2
votes

According to the Apache Beam documentation the recommended way to write simple sources is by using Read Transforms and ParDo. Unfortunately the Apache Beam docs has let me down here.

I'm trying to write a simple unbounded data source which emits events using a ParDo but the compiler keeps complaining about the input type of the DoFn object:

message: 'The method apply(PTransform<? super PBegin,OutputT>) in the type PBegin is not applicable for the arguments (ParDo.SingleOutput<PBegin,Event>)'

My attempt:

public class TestIO extends PTransform<PBegin, PCollection<Event>> {

    @Override
    public PCollection<Event> expand(PBegin input) {
        return input.apply(ParDo.of(new ReadFn()));
    }

    private static class ReadFn extends DoFn<PBegin, Event> {
        @ProcessElement
        public void process(@TimerId("poll") Timer pollTimer) {
            Event testEvent = new Event(...);

            //custom logic, this can happen infinitely
            for(...) {
                context.output(testEvent);
            }
        }
    }
}
1
Can you tell more about the kind of source you're trying to write?

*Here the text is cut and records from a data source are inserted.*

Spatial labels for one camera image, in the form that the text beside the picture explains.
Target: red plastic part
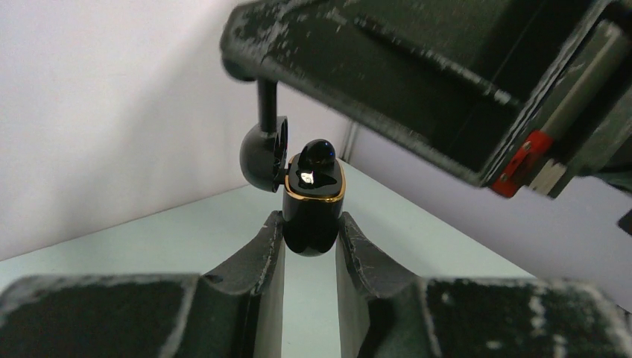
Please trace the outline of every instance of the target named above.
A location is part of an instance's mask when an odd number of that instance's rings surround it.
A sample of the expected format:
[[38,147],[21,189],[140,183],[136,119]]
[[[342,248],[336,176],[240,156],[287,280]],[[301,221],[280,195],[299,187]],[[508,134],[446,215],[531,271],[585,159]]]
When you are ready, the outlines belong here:
[[528,172],[529,169],[541,158],[553,144],[553,139],[541,131],[534,131],[529,134],[527,140],[522,144],[516,155],[511,158],[509,164],[502,171],[498,179],[491,185],[491,189],[506,198],[513,197],[522,186],[516,176],[518,168],[520,173]]

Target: wall
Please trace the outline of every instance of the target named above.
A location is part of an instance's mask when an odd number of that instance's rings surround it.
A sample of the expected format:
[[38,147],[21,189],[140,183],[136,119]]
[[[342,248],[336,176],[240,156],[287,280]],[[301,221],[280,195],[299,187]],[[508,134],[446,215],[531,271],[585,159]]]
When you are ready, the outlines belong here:
[[[0,260],[245,184],[230,0],[0,1]],[[347,122],[290,90],[290,152]]]
[[616,226],[632,197],[576,178],[554,201],[527,189],[506,200],[365,129],[350,163],[526,271],[593,281],[632,311],[632,236]]

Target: black object with gold trim
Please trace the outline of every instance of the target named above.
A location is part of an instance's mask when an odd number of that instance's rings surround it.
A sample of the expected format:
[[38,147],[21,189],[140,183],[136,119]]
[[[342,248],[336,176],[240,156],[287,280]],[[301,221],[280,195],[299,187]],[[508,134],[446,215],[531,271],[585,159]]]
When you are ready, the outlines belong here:
[[308,143],[290,160],[283,193],[283,236],[303,256],[327,252],[338,236],[346,183],[332,143]]

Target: table
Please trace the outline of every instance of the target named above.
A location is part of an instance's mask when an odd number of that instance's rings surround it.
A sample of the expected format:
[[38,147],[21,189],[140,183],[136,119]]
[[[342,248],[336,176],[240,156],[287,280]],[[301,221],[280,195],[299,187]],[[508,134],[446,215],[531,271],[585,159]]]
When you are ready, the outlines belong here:
[[[344,170],[345,211],[415,274],[531,276],[352,166],[344,164]],[[281,191],[245,186],[2,261],[0,288],[28,274],[207,272],[250,241],[270,211],[280,210]],[[340,356],[337,302],[335,249],[314,258],[287,251],[284,357]]]

It's possible that there is a much simpler way to do it.jkff
@jkff Eventually I want to poll all new records every 5 seconds from an SQL database and output them as protobuf objects. I don't think that's possible with an existing Beam source?wardva
OK if you want to look for new records in the results of a query, you should probably use the Watch transform github.com/apache/beam/blob/master/sdks/java/core/src/main/java/… - please take a look and see if it looks like what you want.jkff

1 Answers

1
votes

A DoFn performs element-wise processing. As written, ParDo.of(new ReadFn()) will have type PTransform<PCollection<PBegin>, PCollection<Event>>. Specifically, the ReadFn indicates it takes an element of type PBegin and returns 0 or more elements of type Event.

Instead, you should use an actual Read operation. There are a variety provided. You can also use Create if you have a specific set of in-memory collections to use.

If you need to create a custom source you should use the Read transform. Since you're using timers, you likely want to create an Unbounded Source (a stream of elements).